Immunofluorescence with MAb P3C1-G2, which is specific for TbMP52. Procyclic T. brucei cells were stained with MAb (A) and DAPI (B), showing the nucleus and smaller kinetoplast.

FIG. 6

(A) Alignment of predicted amino acid sequences of TbMP52 and related proteins TbMP48 and L5701.8. Potential N-terminal amino acids are in bold. The TbMP48 gene sequence is from contig TRYP1.0.7383 of chromosome I (Sanger Center T. brucei database) and the L5701.8 ORF is from L. major chromosome 1 (20).

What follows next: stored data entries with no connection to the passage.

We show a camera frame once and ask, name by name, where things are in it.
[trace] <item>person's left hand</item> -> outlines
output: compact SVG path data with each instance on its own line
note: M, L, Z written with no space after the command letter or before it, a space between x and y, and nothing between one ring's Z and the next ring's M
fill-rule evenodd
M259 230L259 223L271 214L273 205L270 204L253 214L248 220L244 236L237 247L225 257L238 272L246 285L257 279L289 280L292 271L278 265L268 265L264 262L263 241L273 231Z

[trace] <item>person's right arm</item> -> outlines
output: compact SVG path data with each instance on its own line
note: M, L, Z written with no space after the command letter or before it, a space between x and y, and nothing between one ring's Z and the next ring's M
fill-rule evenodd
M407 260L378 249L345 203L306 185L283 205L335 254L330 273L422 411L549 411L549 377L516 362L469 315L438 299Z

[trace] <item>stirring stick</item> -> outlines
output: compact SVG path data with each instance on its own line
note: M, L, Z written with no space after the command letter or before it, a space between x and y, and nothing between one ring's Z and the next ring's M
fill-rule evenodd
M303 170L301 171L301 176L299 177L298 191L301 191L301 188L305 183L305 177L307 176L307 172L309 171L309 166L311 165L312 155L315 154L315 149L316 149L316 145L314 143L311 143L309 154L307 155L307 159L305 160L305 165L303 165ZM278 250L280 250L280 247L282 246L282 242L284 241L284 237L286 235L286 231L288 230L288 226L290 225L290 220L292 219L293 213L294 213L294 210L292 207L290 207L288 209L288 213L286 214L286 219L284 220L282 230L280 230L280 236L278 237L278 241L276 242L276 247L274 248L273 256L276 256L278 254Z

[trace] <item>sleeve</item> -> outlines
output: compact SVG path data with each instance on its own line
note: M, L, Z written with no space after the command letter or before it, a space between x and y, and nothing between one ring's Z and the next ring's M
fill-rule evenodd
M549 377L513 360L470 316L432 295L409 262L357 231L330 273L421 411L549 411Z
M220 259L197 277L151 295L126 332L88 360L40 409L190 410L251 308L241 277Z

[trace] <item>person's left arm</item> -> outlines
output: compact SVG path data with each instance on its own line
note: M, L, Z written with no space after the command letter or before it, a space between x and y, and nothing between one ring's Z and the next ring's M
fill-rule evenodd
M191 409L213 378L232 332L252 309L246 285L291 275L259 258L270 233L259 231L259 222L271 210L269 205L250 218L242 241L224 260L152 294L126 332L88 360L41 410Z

The alignment indicates amino acids that are conserved (∗), semiconserved (:), and partially conserved (.) among all these proteins. (B) Predicted amino acid sequence of TbMP48 showing the 12 tryptic peptides (two of which were contiguous) that were identified by mass spectrometric analysis (underlined). The first N-terminal peptide (dashed underline) is nontryptic, and the 17 amino acids at the N terminus (italicized) are a predicted mitochondrial targeting signal. (C) CID spectrum of the likely N-terminal peptide of TbMP48.

FIG. 7

Expression of rTbMP48 and rTbMP52 with an N-terminal six-His tag. (A) Coomassie blue-stained gel of total E. coli lysates separated on SDS-PAGE showing protein size standards (M; sizes [in kilodaltons] are on the left), uninduced cells (U), and cells 3 h after induction with 1 mM IPTG (I). (B) Western analysis showing the reaction of MAb P3C1-G2 with rTbMP52 (lane 2). E. coli cells expressing rTbMP48 (lane 1) were used as a negative control.